Erguendo-se no centro da localidade de Ulgueira, a Igreja de Nossa Senhora da Conceição foi edificada na década de 60 do século XVI, numa época em que a região de Sintra conhecia um interessante surto construtivo derivado do facto de acolher a Corte por diversas temporadas, e ser desde o início da centúria o destino preferencial das famílias aristocráticas lisboetas. Ao longo do século XVIII a capela-mor recebeu um novo programa decorativo.

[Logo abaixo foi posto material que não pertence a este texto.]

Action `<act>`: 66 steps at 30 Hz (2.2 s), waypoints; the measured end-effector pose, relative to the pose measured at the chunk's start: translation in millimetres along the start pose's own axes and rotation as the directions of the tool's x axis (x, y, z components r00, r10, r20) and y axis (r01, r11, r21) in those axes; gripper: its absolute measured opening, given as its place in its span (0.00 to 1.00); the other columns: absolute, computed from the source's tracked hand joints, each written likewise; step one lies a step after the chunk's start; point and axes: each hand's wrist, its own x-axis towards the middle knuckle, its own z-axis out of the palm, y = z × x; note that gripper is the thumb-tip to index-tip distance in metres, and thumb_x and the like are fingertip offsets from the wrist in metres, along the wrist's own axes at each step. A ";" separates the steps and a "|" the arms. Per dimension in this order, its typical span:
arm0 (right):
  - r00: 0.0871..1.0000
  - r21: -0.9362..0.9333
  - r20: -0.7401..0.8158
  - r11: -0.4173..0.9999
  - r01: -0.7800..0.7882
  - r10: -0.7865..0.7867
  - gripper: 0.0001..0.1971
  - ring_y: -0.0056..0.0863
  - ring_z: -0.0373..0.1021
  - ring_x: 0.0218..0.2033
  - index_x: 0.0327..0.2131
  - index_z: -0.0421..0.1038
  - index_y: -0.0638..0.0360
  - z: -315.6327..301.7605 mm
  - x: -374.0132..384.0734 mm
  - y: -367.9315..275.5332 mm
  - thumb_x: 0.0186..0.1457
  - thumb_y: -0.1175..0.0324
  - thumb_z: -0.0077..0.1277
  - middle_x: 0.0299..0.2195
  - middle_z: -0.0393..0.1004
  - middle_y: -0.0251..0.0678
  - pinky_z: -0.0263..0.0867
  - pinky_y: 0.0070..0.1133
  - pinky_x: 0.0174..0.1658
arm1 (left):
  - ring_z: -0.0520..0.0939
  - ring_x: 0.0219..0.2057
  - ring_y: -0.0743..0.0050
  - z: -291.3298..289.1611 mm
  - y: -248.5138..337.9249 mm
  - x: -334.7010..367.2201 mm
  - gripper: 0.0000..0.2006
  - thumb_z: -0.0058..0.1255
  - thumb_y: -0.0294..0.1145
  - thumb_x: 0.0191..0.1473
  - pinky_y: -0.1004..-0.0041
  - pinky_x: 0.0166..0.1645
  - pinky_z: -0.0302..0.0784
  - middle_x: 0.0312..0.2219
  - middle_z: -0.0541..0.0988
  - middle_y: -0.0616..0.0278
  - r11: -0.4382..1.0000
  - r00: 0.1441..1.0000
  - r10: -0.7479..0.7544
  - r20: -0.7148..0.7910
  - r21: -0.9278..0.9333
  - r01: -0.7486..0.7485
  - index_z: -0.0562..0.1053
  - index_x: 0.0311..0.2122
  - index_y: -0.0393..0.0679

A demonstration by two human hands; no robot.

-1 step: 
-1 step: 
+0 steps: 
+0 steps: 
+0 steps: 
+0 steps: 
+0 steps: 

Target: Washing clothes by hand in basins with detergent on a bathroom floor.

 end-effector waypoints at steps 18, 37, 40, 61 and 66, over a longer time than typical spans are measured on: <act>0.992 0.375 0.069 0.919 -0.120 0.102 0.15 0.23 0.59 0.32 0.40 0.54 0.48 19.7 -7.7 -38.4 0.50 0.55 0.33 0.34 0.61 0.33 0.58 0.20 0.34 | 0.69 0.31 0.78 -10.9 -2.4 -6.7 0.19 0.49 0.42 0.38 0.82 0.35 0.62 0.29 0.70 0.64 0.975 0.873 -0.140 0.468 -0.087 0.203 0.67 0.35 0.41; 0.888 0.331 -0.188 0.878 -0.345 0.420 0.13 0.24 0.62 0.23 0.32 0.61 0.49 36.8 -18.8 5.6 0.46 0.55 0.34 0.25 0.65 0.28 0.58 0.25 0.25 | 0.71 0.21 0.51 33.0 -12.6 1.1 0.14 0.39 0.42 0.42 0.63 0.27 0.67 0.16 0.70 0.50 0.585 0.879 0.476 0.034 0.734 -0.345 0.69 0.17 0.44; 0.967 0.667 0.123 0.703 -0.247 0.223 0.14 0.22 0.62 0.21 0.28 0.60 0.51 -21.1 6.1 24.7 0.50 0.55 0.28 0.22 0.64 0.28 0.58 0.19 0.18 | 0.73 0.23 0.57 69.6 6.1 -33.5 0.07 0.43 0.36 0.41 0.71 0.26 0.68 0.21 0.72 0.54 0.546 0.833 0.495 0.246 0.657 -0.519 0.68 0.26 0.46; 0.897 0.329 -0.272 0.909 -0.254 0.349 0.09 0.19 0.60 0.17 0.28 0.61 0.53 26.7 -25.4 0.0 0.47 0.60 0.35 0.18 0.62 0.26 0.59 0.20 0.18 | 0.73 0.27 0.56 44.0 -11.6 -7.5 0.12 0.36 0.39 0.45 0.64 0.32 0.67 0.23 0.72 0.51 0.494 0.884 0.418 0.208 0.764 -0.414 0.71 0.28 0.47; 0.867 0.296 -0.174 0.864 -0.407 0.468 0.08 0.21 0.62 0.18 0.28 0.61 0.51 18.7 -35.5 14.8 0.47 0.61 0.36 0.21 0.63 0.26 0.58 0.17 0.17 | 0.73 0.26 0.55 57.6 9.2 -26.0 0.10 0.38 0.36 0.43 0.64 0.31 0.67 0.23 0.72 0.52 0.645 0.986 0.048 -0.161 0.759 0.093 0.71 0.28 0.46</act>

A planta do templo, de modelo irregular, é composta por dois corpos justapostos, o da nave, retangular, e o que integra a capela-mor e a sacristia, em forma de L.

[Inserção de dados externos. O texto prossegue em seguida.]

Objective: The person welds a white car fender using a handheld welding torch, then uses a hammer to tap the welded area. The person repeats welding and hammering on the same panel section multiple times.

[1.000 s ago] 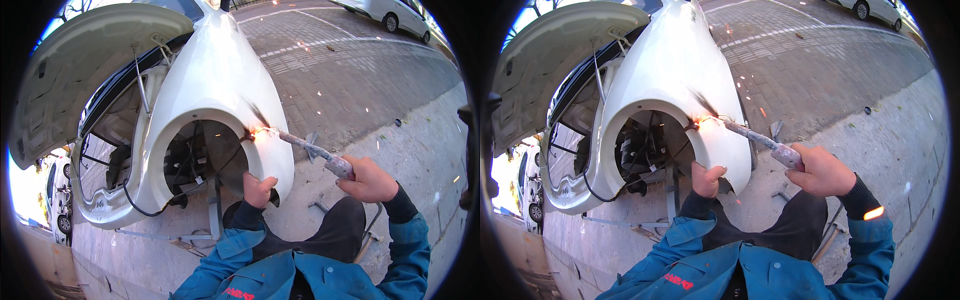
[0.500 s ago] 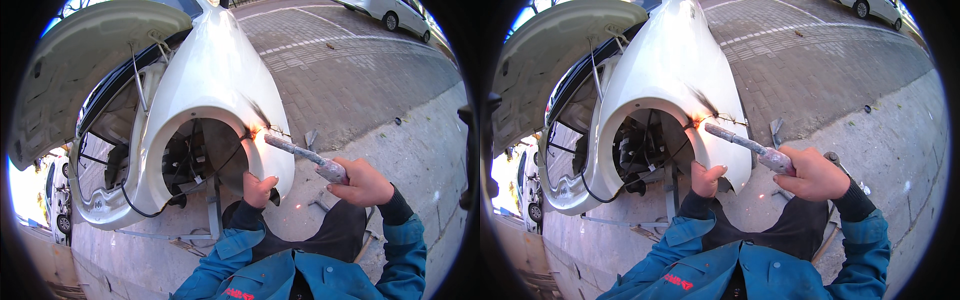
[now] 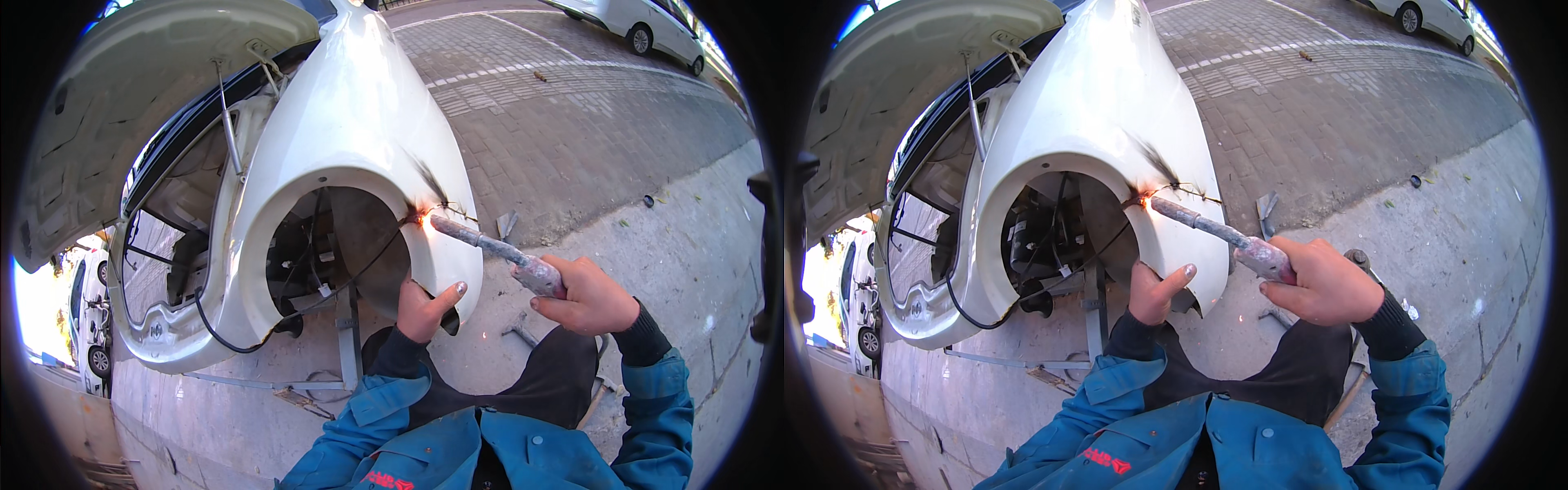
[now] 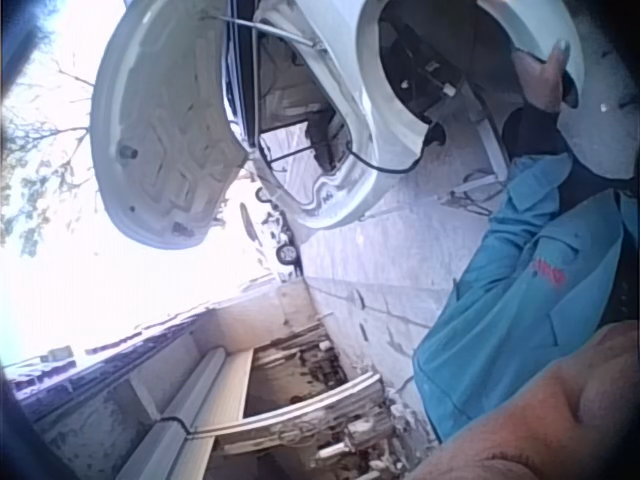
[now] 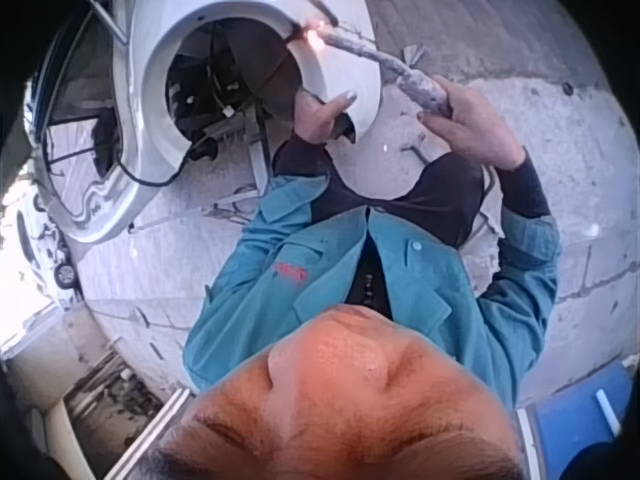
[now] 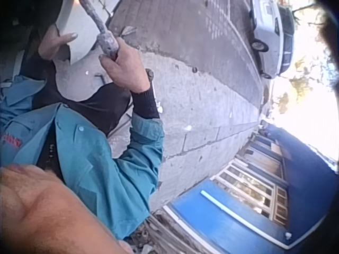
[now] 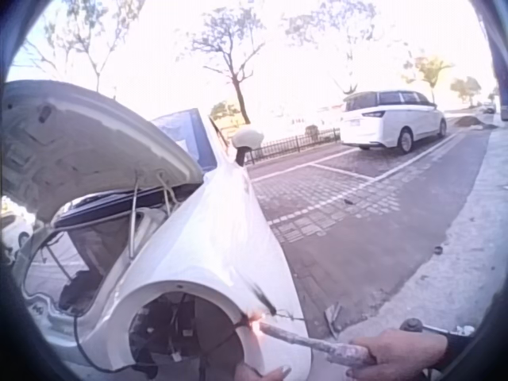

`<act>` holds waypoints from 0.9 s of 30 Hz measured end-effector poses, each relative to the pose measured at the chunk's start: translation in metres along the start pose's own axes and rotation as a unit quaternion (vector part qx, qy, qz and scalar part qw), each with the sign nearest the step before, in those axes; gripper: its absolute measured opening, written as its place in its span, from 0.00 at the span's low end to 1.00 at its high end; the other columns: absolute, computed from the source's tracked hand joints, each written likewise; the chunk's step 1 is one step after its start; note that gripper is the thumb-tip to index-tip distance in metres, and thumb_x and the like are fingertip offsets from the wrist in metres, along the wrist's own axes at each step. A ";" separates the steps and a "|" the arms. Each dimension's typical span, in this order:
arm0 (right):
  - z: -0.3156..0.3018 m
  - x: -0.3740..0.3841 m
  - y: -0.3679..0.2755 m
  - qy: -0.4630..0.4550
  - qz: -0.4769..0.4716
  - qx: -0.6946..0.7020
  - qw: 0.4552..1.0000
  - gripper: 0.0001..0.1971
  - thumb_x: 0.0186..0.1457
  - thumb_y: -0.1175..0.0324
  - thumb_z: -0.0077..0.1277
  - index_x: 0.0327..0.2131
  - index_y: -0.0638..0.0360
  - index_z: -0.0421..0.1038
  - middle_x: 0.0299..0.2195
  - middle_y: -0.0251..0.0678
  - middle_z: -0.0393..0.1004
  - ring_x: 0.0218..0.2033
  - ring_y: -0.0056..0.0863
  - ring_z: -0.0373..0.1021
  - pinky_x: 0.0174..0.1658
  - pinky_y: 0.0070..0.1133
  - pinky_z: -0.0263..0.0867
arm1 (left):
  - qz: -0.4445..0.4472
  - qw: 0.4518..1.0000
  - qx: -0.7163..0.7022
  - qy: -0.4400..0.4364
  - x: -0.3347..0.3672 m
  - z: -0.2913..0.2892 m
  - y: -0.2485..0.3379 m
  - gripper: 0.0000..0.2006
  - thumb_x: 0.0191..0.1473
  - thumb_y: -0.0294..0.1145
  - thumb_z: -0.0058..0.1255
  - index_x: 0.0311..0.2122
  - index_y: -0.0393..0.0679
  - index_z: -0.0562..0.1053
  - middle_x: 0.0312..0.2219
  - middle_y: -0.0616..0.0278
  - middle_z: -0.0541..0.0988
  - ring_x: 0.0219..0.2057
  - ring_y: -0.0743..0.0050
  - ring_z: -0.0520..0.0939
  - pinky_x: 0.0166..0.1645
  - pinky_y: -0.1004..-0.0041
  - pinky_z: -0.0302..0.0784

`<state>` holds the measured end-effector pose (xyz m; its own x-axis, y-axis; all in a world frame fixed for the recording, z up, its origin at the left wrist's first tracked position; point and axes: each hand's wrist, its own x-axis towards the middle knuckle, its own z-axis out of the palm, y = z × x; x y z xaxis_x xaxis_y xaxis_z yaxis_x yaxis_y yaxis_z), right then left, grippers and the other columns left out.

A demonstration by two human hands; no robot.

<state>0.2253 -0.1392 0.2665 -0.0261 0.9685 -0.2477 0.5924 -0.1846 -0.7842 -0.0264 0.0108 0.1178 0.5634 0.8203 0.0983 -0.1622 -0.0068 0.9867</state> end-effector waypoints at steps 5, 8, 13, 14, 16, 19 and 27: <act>0.002 0.004 0.004 0.010 -0.026 -0.010 1.000 0.17 0.65 0.67 0.62 0.54 0.62 0.75 0.35 0.46 0.83 0.34 0.40 0.80 0.42 0.34 0.76 | 0.061 0.998 -0.010 0.024 -0.019 -0.013 0.007 0.44 0.56 0.34 0.71 0.71 0.31 0.59 0.62 0.42 0.76 0.65 0.54 0.76 0.70 0.59 0.69; 0.001 0.005 0.006 0.008 -0.030 -0.015 0.999 0.17 0.65 0.67 0.62 0.54 0.62 0.75 0.36 0.46 0.83 0.34 0.40 0.80 0.42 0.34 0.77 | 0.079 0.960 0.239 0.124 -0.055 -0.035 0.034 0.42 0.58 0.31 0.68 0.72 0.31 0.60 0.65 0.40 0.73 0.65 0.50 0.76 0.72 0.57 0.67; 0.000 0.007 0.005 0.003 -0.031 -0.008 0.999 0.16 0.65 0.66 0.62 0.53 0.62 0.75 0.35 0.46 0.83 0.33 0.39 0.79 0.42 0.33 0.77 | 0.342 0.773 0.510 0.157 -0.117 -0.070 0.109 0.22 0.60 0.24 0.59 0.60 0.36 0.74 0.52 0.45 0.83 0.49 0.51 0.84 0.57 0.58 0.81; 0.000 0.008 0.005 0.001 -0.032 -0.007 0.999 0.16 0.65 0.66 0.61 0.52 0.62 0.75 0.35 0.46 0.83 0.33 0.39 0.79 0.41 0.33 0.76 | 0.395 0.742 0.517 0.159 -0.125 -0.075 0.127 0.18 0.60 0.24 0.58 0.56 0.36 0.76 0.51 0.45 0.84 0.49 0.48 0.84 0.55 0.58 0.82; 0.002 0.009 0.006 0.000 -0.032 -0.008 0.999 0.16 0.65 0.66 0.61 0.52 0.62 0.75 0.34 0.46 0.83 0.32 0.38 0.79 0.41 0.33 0.76 | 0.472 0.642 0.569 0.203 -0.128 -0.092 0.164 0.16 0.64 0.26 0.53 0.56 0.36 0.75 0.51 0.42 0.83 0.51 0.48 0.82 0.54 0.56 0.81; 0.005 0.013 0.009 0.003 -0.040 -0.012 0.999 0.16 0.65 0.66 0.61 0.51 0.63 0.75 0.33 0.45 0.82 0.31 0.37 0.78 0.40 0.32 0.76 | 0.455 0.618 0.561 0.311 -0.095 -0.137 0.211 0.18 0.68 0.27 0.48 0.59 0.29 0.74 0.52 0.41 0.83 0.54 0.46 0.81 0.62 0.54 0.76; 0.008 0.007 0.010 0.031 -0.051 0.018 0.998 0.15 0.63 0.69 0.62 0.51 0.63 0.75 0.33 0.44 0.82 0.32 0.37 0.78 0.41 0.32 0.75 | 0.126 0.718 0.626 0.279 -0.018 -0.243 0.245 0.34 0.76 0.60 0.40 0.63 0.34 0.74 0.55 0.40 0.82 0.57 0.45 0.83 0.64 0.61 0.74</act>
<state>0.2247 -0.1353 0.2521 -0.0339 0.9907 -0.1314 0.5599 -0.0901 -0.8236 -0.2731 0.1332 0.3263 0.1755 0.8021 0.5708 0.8492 -0.4167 0.3244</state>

O espaço interior apresenta nave única, despojada de decoração, com púlpito de mármore colocado no registo superior, do lado do Evangelho, e coro alto sobre a entrada. Um arco de volta perfeita, encimado pelo monograma mariano, abre para o espaço da capela-mor, cujo programa decorativo data do século XVIII. Este espaço é revestido por painéis de azulejos dedicados a temas da Vida da Virgem, nomeadamente a Anunciação, o Casamento da Virgem e São Joaquim e Santa Ana. O retábulo, de talha dourada e polícroma, apresenta linhas simples, recriando um frontão arquitetónico de remate triangular. Ao centro, ergue-se uma imagem de vulto de Nossa Senhora da Conceição, datada também de Setecentos. O teto de madeira que cobre a capela é abobadado e pintado com um medalhão da padroeira, rodeado por ornamentos vegetalistas e mascarões policromados e dourados.

Igreja de Colares

A igreja matriz de Colares foi, na sua origem, um templo quinhentista, do qual restam, no entanto, alguns elementos, como a pia de água benta, o púlpito de planta quadrada, ou os dois medalhões de São Pedro e São Paulo, que se encontram inscritos na parede exterior da capela-mor.

Todo o templo foi objeto de uma remodelação no decorrer do século XVII, devendo-se a sua iniciativa a D. Dinis de Melo e Castro (doutor em Direito Canónico pela Universidade de Coimbra, Desembargador da Relação do Porto, da Casa da Suplicação e do Paço, Bispo de Leiria, de Viseu, da Guarda e Regedor das Justiças) que, na primeira metade de Seiscentos desenvolveu um importante impulso mecenático na zona de Colares, da qual era natural.

As paredes da capela-mor encontram-se revestidas por painéis de azulejo azul e branco, com a representação de episódios da Vida da Virgem, atribuídos ao pintor lisboeta Manuel dos Santos.

O arco triunfal, muito alteado, é encimado por frontão de aletas, interrompido pelo nicho central, que termina em frontão triangular.